Physical Changes in Dying

My first experience with the death of a loved one was unnerving. I did not know how to interpret the physical and mental changes I witnessed. I had no capacity to learn about death while it was unfolding before me; it was difficult enough just to be there.

In bringing a baby into the world, there are opportunities to take classes, read books, and listen to the experience of others. In helping someone leave this world, we can also learn to trust that, just as the body innately knows how to birth, it also knows how to die. Although each person and journey is unique, having some knowledge about what to expect can equip us to be present and supportive.

Following is a brief summary of what we might expect.

Withdrawal: Our loved one may become less interested in everyday life and no longer enjoy the things that once gave pleasure.
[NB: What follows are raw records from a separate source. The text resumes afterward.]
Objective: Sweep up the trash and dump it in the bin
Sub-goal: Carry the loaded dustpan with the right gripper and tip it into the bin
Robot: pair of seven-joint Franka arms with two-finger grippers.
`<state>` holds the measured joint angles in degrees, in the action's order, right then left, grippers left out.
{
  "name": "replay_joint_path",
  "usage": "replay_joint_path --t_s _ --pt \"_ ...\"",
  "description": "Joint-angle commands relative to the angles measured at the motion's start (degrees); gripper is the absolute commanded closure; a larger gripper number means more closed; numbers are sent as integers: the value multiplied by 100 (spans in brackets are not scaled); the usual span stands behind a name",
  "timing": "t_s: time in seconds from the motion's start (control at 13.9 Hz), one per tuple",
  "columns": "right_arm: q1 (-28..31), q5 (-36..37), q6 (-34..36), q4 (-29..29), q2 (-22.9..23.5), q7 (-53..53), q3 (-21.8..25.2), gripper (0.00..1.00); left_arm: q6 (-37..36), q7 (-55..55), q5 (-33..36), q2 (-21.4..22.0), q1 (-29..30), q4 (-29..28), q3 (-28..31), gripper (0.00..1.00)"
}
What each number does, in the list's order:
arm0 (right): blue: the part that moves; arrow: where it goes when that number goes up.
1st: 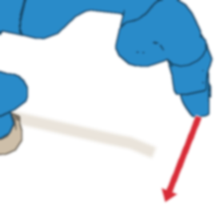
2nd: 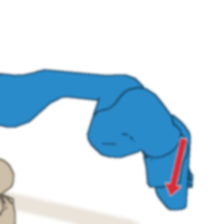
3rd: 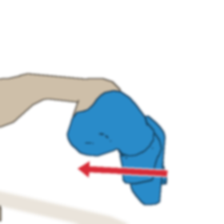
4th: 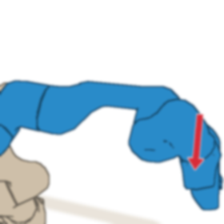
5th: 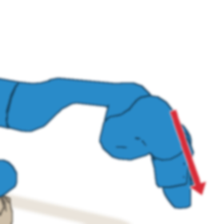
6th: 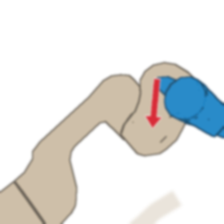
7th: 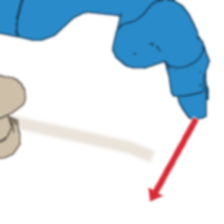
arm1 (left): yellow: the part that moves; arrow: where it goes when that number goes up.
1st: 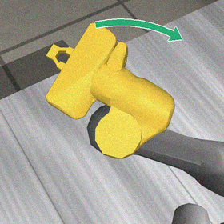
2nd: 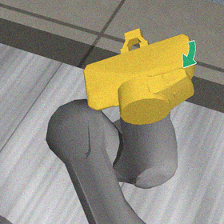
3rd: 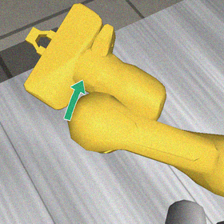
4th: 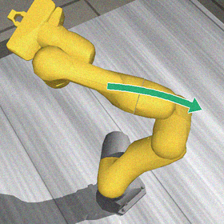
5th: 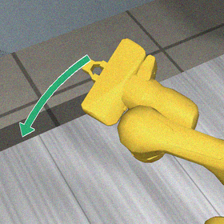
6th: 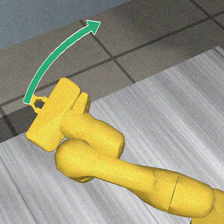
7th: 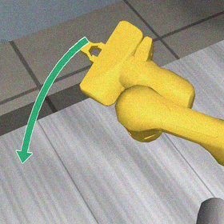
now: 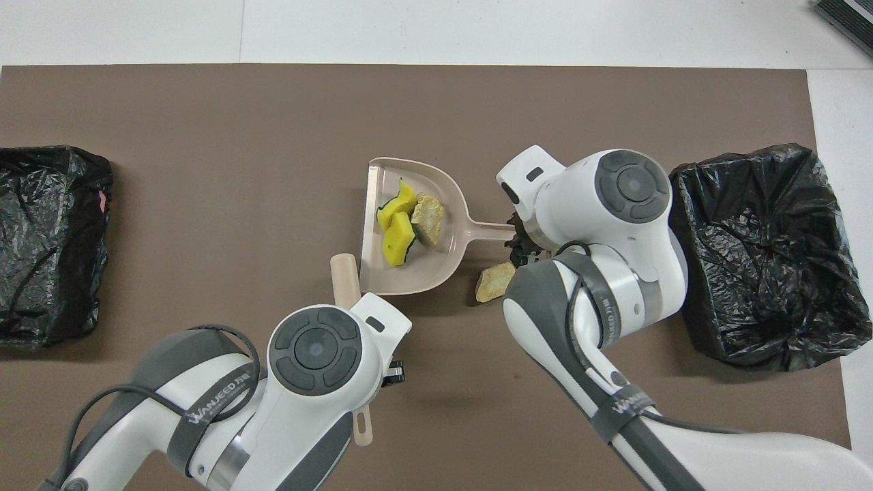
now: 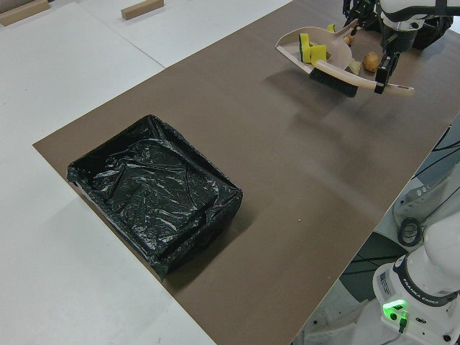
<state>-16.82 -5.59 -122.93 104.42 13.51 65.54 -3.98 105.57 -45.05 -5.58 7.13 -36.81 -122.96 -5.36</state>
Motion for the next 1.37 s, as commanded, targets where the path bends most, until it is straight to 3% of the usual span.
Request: replay_joint_path --t_s 0.0,0.36,0.87,1.01,1.3 --pt "519 -214 567 -133 -278 372 -51 100 183 -303 31 595 -336 -745 52 100" --pt "1495 -101 1375 -527 -463 783 -16 100 893 -504 -312 1115 -1055 -1862 52 100" --pt "3507 259 1553 -756 -463 2372 -15 100 1906 -953 -628 1115 -2128 -2690 52 100" --pt "3895 688 1623 -818 -568 2910 2 100 2151 -944 -716 1054 -2164 -2777 52 100" --pt "4028 2084 1536 -582 -893 3307 46 100 2469 -856 -725 844 -2077 -2892 78 100"
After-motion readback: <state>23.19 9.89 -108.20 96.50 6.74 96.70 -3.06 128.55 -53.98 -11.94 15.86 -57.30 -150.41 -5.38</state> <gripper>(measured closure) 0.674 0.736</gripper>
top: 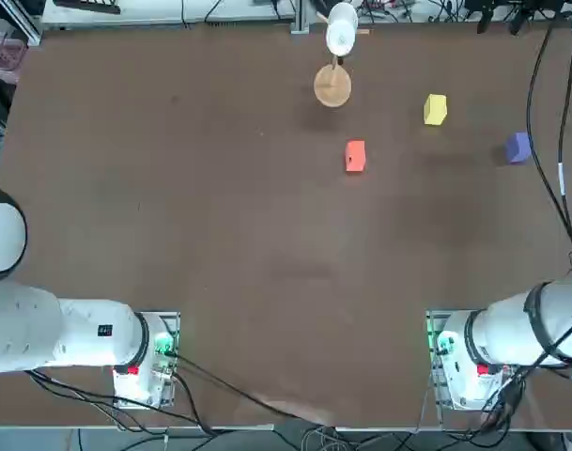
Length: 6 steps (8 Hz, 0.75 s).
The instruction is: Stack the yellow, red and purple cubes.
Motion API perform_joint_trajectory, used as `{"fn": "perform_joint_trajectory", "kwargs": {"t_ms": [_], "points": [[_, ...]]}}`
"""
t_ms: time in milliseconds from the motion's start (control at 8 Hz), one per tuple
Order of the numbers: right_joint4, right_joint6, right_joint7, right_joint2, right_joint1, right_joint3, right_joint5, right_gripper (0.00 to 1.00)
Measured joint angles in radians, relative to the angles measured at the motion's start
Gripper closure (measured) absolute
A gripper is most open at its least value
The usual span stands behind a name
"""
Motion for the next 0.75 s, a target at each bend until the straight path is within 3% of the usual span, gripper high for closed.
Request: {"fn": "perform_joint_trajectory", "kwargs": {"t_ms": [750], "points": [[-0.009, -0.001, -0.001, 0.025, 0.0, 0.0, 0.0, 0.0]]}}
She may decline visitors, and sit quietly by herself for hours. He may talk less, yet still communicate with touch or gestures. She may spend a lot of time asleep and be more difficult to awaken.

Disorientation: Our loved one may pick at her bedsheets, fiddle with her clothing, or participate in another seemingly aimless activity. She may be confused regarding times, dates and events. He may speak to people who we cannot see, often people who have already died. She may become anxious.

Reduced Appetite: It is normal to eat less and less, and simply not be hungry. She may prefer only soft foods, and then only liquids. As the body shuts down, the dying person may just want to suck on ice chips to wet their mouth. We are told this is not painful.

Bowel and Bladder: Constipation and incontinence may become a concern. “Accidents” may begin to happen. As our loved one gets closer to death, muscles relax further and control becomes more diminished. The quantity of urine decreases and often becomes stronger and darker in colour.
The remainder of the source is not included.